Laurent Nuñez, né le 19 février 1964 à Bourges, est ministre de l’Intérieur dans le gouvernement Lecornu II depuis le 12 octobre 2025. Issu d’une famille de pieds-noirs d’origine espagnole andalouse, marié à une femme originaire de Marseille et père de deux filles, ce haut fonctionnaire discret fascine autant par ses racines que par ses positions sur la laïcité et l’islam, qui font polémique en ce début avril 2026.
Laurent Nuñez-Belda est issu d’une famille de pieds-noirs d’origine espagnole ayant quitté l’Andalousie à la fin du XIXe siècle pour s’installer dans la région d’Oran, en Algérie française. Ses parents quittent l’Algérie au moment de l’indépendance et s’établissent à Bourges deux ans avant la naissance de Laurent, guidés par la présence d’une tante, Antoinette, veuve d’un policier, déjà installée dans la ville. La famille pose ses valises dans un immeuble des quartiers nord, que le futur ministre n’a jamais reniés comme point de départ de sa trajectoire républicaine.
Sa mère est institutrice et son père architecte. Entouré de sa sœur jumelle et de son frère cadet, Laurent Nuñez grandit dans un foyer modeste où la tolérance prime sur les revendications identitaires. Il a lui-même insisté, dans plusieurs entretiens, sur l’absence totale de discours pied-noir militant à la maison, une posture familiale qui façonne son attachement indéfectible aux valeurs universalistes de la République. Ses week-ends d’enfant sont rythmés par le football dans le sud du Cher, occupant successivement tous les postes avant de finir libero.
C’est à Bercy, au ministère de l’Économie, que le jeune inspecteur des impôts rencontre celle qui deviendra son épouse, une Marseillaise travaillant également comme fonctionnaire de l’administration fiscale. Père de deux filles, le couple a toujours gardé leur vie familiale à l’écart de toute exposition médiatique. Le prénom de l’épouse n’a été confirmé par aucune source d’autorité à ce jour.
En 2019, Laurent Nuñez confirmait lui-même cet attachement : “J’ai beaucoup d’affection pour Marseille dont est originaire mon épouse.” Son passage comme préfet de police des Bouches-du-Rhône de 2015 à 2017 prend ainsi un relief particulier : la ville n’était pas qu’un poste dans une carrière, c’était aussi une part de son histoire conjugale. C’est également à Marseille qu’il devient supporter indéfectible de l’OM, passion qu’il partage avec son soutien au Real Madrid et au Bourges Foot 18.

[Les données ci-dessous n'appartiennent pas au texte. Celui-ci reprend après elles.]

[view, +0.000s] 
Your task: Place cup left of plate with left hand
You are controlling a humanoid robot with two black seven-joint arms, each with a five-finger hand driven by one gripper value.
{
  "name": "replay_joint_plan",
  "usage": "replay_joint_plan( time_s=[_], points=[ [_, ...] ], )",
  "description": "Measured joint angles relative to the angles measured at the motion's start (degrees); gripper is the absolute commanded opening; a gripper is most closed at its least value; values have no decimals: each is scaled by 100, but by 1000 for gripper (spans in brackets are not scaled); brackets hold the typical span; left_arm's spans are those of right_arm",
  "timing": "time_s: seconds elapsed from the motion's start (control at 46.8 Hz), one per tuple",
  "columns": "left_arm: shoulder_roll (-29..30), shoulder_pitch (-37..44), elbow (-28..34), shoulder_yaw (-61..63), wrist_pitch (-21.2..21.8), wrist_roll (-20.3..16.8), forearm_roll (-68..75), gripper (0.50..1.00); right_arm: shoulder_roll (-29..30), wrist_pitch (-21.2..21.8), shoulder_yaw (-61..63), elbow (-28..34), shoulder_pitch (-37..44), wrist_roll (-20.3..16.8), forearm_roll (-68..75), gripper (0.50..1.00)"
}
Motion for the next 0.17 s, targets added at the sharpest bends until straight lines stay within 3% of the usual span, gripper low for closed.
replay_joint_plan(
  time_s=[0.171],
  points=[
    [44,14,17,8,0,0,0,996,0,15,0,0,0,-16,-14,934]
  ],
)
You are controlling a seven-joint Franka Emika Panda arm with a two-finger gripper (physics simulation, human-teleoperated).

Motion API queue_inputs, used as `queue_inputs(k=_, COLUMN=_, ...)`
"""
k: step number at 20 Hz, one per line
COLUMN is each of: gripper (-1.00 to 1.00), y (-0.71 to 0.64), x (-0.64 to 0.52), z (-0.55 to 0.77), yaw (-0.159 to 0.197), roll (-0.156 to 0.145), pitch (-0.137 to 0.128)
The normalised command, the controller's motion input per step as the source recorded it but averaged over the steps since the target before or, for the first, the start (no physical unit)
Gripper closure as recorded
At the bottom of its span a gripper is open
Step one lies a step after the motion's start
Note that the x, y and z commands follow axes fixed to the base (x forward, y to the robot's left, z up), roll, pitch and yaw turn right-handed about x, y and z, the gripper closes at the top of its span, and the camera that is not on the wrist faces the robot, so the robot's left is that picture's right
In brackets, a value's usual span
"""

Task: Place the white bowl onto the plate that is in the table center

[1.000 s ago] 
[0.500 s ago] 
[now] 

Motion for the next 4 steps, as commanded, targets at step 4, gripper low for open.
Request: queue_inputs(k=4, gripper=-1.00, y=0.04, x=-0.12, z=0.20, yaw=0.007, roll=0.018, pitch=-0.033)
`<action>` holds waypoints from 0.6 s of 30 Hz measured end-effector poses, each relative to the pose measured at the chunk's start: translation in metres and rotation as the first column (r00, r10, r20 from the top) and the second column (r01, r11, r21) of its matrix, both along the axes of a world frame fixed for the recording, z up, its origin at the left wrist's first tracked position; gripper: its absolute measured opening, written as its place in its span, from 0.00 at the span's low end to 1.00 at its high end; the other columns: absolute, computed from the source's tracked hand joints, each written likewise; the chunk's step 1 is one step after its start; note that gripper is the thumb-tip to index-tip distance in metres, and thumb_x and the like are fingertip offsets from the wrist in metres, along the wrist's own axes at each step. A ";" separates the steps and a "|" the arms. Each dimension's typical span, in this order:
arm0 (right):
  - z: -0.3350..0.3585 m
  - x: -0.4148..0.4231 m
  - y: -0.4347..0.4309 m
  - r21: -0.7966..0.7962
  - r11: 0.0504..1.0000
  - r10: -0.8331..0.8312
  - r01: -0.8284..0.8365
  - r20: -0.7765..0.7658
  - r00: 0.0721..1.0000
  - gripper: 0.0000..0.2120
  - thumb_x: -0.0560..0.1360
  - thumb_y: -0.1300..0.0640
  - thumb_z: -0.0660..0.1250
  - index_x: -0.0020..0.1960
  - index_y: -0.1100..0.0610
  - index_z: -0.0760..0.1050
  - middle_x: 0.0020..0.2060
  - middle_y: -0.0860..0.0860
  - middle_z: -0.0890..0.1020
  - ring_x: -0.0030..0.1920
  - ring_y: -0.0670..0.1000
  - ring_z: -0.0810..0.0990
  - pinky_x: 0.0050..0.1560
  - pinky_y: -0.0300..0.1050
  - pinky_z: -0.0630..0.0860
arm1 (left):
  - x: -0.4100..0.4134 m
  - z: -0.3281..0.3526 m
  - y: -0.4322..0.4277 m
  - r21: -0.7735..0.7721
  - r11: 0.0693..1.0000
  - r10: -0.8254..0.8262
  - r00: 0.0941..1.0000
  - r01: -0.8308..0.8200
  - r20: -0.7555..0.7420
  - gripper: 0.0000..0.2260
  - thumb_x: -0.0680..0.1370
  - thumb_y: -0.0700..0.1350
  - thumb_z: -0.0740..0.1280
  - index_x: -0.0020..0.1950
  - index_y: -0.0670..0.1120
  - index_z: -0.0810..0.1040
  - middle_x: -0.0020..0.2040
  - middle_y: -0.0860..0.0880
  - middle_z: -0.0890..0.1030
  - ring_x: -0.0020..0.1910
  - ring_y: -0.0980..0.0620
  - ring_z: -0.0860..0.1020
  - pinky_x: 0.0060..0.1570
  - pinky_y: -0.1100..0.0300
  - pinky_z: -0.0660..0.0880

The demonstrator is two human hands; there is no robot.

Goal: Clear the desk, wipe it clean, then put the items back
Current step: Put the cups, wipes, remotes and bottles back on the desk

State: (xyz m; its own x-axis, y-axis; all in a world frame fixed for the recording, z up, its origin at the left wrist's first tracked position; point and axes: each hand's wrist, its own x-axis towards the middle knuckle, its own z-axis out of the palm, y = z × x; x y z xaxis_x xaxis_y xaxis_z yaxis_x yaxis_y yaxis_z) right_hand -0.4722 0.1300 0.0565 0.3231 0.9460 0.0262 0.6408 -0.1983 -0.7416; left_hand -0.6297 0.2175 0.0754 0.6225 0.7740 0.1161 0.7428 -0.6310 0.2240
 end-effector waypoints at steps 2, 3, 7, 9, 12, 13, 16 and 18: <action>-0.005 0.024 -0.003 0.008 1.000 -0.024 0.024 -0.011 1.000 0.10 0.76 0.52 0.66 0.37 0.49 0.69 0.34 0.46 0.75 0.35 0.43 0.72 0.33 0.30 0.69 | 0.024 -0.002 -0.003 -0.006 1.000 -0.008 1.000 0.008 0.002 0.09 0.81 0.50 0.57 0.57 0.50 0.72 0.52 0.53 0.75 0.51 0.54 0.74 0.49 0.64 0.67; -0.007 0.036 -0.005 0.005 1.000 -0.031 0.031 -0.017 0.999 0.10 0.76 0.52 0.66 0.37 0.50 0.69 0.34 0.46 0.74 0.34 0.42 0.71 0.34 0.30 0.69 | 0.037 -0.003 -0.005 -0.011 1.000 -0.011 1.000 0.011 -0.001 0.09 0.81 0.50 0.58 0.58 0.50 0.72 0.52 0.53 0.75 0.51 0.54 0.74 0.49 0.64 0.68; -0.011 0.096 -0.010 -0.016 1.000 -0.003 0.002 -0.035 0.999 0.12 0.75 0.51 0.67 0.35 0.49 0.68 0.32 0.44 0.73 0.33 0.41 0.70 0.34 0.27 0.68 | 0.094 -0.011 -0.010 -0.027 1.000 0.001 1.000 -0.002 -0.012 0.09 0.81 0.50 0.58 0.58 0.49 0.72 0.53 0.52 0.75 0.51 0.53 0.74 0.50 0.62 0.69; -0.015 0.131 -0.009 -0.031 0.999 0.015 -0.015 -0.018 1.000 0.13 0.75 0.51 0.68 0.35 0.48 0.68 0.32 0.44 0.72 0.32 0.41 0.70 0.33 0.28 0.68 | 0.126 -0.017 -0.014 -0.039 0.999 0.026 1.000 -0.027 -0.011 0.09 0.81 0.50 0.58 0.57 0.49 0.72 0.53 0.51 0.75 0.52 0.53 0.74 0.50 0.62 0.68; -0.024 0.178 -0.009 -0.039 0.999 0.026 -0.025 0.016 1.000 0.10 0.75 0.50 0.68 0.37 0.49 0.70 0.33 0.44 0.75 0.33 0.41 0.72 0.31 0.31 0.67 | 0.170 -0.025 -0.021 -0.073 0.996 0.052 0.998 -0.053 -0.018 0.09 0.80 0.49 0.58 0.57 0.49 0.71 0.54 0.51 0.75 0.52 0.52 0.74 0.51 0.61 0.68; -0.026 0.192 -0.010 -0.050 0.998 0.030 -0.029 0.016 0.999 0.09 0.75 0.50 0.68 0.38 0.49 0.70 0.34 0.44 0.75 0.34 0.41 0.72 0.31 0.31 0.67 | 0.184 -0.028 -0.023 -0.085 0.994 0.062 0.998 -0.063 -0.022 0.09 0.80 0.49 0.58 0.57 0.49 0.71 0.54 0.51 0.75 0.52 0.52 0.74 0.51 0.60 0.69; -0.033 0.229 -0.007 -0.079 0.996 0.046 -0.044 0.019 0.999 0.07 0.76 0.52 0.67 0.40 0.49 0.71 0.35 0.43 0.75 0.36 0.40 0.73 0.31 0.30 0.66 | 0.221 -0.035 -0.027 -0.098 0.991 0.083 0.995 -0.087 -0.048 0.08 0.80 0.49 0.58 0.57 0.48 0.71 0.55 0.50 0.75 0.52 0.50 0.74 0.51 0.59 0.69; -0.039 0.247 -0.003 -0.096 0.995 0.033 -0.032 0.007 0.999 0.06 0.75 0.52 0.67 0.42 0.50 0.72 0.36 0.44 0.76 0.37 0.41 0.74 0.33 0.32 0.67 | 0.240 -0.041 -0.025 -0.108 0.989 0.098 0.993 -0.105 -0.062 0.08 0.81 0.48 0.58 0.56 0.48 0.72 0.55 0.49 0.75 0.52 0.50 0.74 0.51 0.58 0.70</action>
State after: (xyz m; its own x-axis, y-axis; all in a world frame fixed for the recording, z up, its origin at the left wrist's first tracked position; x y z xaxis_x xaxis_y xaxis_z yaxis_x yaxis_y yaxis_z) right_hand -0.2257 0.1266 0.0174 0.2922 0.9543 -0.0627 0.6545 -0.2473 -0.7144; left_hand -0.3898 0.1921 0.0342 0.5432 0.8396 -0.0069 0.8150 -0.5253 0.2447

La religion personnelle de Laurent Nuñez n’a jamais été évoquée dans aucune interview ni documentée par aucune source d’autorité. Ses origines familiales espagnoles et pieds-noirs s’inscrivent historiquement dans une tradition catholique, mais il n’a jamais fait de déclaration publique sur ce sujet.
Ce qui est documenté en revanche, c’est sa position politique sur la place de l’islam en France, qui fait l’objet d’une vive controverse ce 2 avril 2026. Lors d’une allocution prononcée le 12 mars depuis la Grande Mosquée de Paris, le ministre a affirmé qu’il ne soutiendrait pas une interdiction du port du voile pour les mineures dans l’espace public, invoquant les principes républicains et rejetant toute stigmatisation. “Je ne serai pas celui qui ira expliquer à des enfants qu’en portant le voile, elles menacent le vivre-ensemble républicain”, a-t-il déclaré.
Marine Le Pen a vivement réagi, accusant le ministre de “s’aligner sur les positions communautaristes de l’extrême-gauche” et de “fragiliser le pacte républicain en s’attaquant à un de ses piliers fondamentaux, la laïcité”. De son côté, Laurent Nuñez a affirmé que considérer l’islam comme incompatible avec la République était “tout simplement inaudible”, inscrivant sa démarche dans une logique de dialogue et de lutte ciblée contre l’islamisme radical, qu’il distingue fermement de la pratique religieuse ordinaire.
Après un DESS à l’université de Tours et un passage comme inspecteur des impôts, Laurent Nuñez intègre l’ENA en 1997, promotion Cyrano-de-Bergerac. Sa carrière dans la sécurité intérieure est jalonnée de postes stratégiques : directeur de cabinet du préfet de Seine-Saint-Denis, sous-préfet de Bayonne, préfet de police des Bouches-du-Rhône, directeur général de la DGSI de 2017 à 2018, secrétaire d’État à l’Intérieur de 2018 à 2020, préfet de police de Paris de 2022 à 2025, avant sa nomination comme ministre de l’Intérieur le 12 octobre 2025 dans le gouvernement Lecornu II.